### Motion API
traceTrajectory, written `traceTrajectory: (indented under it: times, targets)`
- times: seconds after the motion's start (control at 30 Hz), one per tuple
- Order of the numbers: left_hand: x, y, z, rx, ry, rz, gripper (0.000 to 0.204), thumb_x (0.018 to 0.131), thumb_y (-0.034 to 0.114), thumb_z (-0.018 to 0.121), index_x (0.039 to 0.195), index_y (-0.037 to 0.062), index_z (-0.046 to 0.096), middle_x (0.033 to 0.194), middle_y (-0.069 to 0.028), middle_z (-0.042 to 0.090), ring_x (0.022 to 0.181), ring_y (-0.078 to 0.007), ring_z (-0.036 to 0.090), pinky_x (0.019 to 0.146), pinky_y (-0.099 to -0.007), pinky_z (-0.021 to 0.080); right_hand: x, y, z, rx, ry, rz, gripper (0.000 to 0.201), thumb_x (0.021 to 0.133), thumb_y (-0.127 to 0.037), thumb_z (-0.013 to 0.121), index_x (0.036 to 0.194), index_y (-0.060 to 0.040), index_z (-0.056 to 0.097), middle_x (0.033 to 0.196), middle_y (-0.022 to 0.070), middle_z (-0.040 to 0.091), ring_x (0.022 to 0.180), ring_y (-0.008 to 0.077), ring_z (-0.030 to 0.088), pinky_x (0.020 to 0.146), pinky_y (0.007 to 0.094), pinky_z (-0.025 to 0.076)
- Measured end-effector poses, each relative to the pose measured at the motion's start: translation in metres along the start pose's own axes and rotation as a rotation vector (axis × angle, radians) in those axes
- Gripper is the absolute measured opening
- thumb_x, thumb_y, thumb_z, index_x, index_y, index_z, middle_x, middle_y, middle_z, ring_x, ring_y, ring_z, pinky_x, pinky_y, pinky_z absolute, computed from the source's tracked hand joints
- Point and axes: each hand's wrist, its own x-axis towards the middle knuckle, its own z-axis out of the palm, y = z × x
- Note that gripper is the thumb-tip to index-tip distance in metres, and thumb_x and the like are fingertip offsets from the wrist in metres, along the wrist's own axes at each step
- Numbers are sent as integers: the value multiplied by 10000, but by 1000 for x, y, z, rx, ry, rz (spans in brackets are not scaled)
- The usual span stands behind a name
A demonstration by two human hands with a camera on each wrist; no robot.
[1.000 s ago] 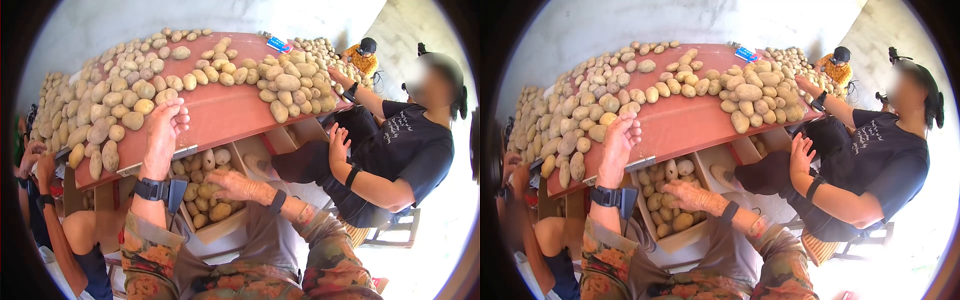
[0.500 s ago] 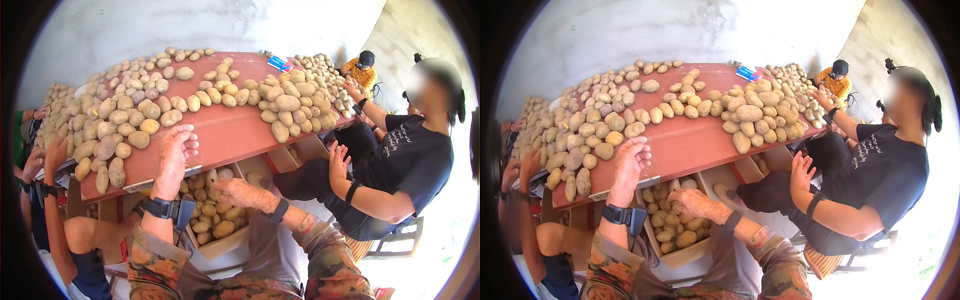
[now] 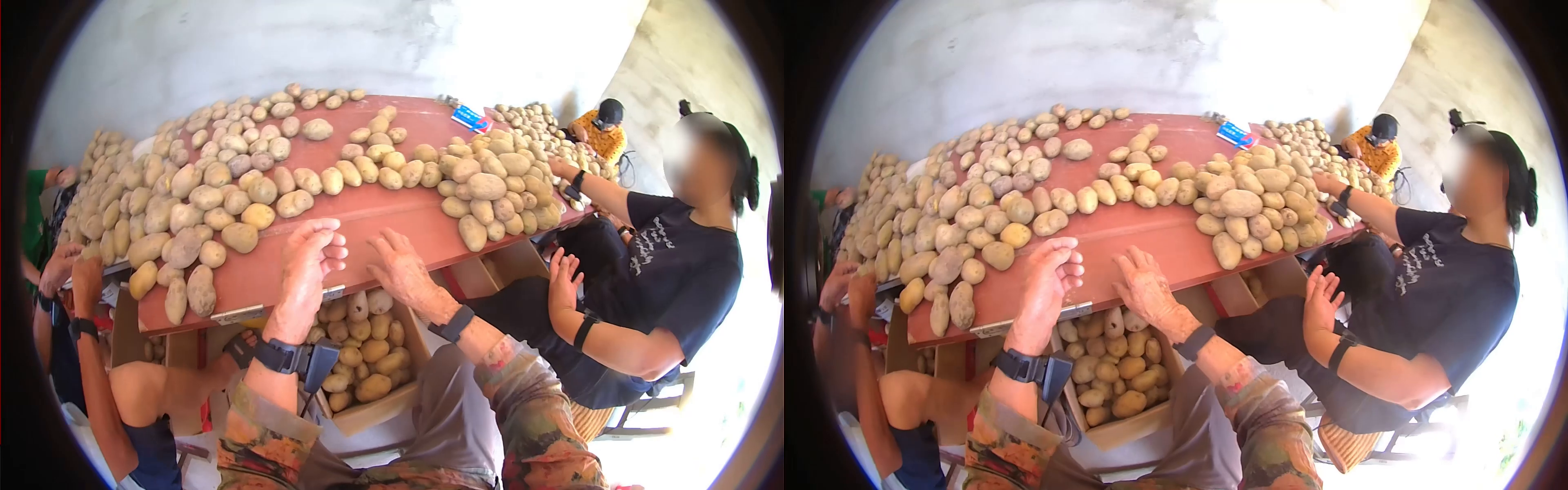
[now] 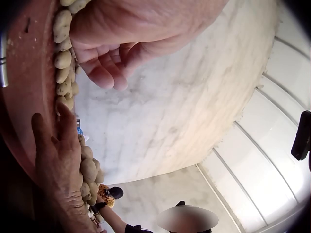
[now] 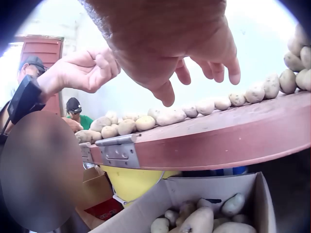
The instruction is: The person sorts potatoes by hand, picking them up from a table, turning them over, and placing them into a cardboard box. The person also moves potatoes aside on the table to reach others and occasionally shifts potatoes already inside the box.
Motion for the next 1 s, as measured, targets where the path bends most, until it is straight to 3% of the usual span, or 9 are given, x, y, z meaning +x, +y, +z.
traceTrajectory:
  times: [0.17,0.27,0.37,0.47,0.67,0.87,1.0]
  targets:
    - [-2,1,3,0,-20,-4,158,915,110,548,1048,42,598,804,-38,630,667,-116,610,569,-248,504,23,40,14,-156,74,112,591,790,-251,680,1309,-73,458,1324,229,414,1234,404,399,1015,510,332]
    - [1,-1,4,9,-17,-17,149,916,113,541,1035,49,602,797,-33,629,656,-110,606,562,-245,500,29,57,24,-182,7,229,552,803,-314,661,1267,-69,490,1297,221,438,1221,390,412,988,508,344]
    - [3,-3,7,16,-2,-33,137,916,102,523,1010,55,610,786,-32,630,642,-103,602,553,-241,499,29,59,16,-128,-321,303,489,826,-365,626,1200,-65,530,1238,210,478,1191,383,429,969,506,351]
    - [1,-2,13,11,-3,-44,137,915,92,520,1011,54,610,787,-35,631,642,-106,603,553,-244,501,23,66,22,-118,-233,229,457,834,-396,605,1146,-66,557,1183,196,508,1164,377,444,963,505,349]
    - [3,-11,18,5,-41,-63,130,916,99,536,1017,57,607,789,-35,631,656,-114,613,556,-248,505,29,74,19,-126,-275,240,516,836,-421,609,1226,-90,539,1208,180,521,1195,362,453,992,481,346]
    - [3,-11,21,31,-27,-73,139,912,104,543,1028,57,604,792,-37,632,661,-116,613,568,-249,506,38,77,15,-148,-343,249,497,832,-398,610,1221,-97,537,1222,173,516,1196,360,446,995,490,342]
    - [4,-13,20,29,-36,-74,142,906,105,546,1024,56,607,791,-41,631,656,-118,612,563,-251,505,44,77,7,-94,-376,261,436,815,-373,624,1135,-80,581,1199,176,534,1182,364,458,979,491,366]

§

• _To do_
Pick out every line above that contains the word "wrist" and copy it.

• _Result of this task_
- Point and axes: each hand's wrist, its own x-axis towards the middle knuckle, its own z-axis out of the palm, y = z × x
- Note that gripper is the thumb-tip to index-tip distance in metres, and thumb_x and the like are fingertip offsets from the wrist in metres, along the wrist's own axes at each step
A demonstration by two human hands with a camera on each wrist; no robot.

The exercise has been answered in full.